Optimizing Agent Behavior over Long Time Scales by Transporting Value
Chia-Chun Hung, Timothy Lillicrap, Josh Abramson, Yan Wu, Mehdi Mirza, Federico Carnevale, Arun Ahuja, Greg Wayne
TL;DR
The paper tackles the challenge of long-horizon credit assignment in reinforcement learning by introducing Temporal Value Transport (TVT), a memory-attentive framework that learns to encode, store, recall, and revalue past events to credit actions across long delays. The authors implement a Reconstructive Memory Agent (RMA) with a differentiable external memory and train it alongside TVT, LSTM+Mem, and LSTM baselines to test memory-based credit assignment in a suite of long-delay tasks. TVT demonstrates faster learning and substantially reduced gradient variance, solving information- and causation-based tasks that impair traditional discounting approaches.

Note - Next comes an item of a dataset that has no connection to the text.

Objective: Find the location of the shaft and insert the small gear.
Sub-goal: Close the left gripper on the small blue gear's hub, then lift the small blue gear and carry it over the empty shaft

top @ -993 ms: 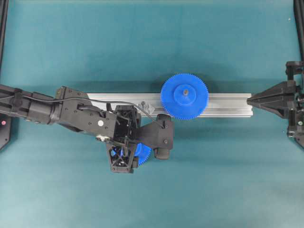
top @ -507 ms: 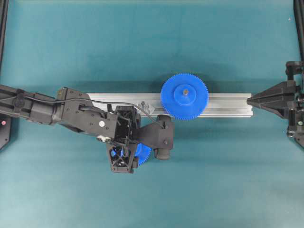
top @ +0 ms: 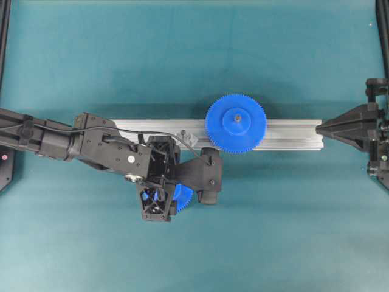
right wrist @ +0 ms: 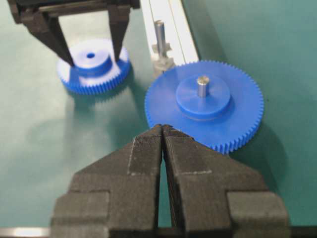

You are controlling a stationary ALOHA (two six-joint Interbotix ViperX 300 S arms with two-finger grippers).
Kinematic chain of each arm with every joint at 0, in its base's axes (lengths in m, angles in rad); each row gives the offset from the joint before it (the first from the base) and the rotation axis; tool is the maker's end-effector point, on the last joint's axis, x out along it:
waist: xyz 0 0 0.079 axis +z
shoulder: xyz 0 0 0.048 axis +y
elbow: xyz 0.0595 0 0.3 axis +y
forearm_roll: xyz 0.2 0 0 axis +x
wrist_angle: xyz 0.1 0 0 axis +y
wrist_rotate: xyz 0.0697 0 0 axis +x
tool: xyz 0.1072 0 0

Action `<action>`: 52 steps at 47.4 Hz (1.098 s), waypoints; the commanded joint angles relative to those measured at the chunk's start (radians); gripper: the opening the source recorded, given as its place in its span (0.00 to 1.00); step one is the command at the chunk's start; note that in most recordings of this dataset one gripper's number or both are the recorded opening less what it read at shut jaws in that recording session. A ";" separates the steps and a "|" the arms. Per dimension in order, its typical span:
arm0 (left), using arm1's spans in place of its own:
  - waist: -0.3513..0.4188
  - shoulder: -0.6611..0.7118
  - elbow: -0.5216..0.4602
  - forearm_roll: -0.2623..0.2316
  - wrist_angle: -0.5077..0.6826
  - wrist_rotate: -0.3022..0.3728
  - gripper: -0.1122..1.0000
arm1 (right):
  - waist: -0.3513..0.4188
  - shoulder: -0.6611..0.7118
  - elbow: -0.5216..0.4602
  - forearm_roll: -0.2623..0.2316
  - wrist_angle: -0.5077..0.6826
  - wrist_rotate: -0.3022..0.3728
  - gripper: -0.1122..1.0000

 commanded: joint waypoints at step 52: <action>-0.003 -0.018 -0.072 0.008 0.072 0.020 0.67 | -0.015 0.006 -0.006 0.002 -0.008 0.009 0.14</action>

The work provides a mechanistic link between episodic memory processes and reward-based learning, with potential implications for neuroscience-inspired AI and theories of intertemporal choice in economics.
Abstract
Humans spend a remarkable fraction of waking life engaged in acts of "mental time travel". We dwell on our actions in the past and experience satisfaction or regret. More than merely autobiographical storytelling, we use these event recollections to change how we will act in similar scenarios in the future. This process endows us with a computationally important ability to link actions and consequences across long spans of time, which figures prominently in addressing the problem of long-term temporal credit assignment; in artificial intelligence (AI) this is the question of how to evaluate the utility of the actions within a long-duration behavioral sequence leading to success or failure in a task. Existing approaches to shorter-term credit assignment in AI cannot solve tasks with long delays between actions and consequences. Here, we introduce a new paradigm for reinforcement learning where agents use recall of specific memories to credit actions from the past, allowing them to solve problems that are intractable for existing algorithms. This paradigm broadens the scope of problems that can be investigated in AI and offers a mechanistic account of behaviors that may inspire computational models in neuroscience, psychology, and behavioral economics.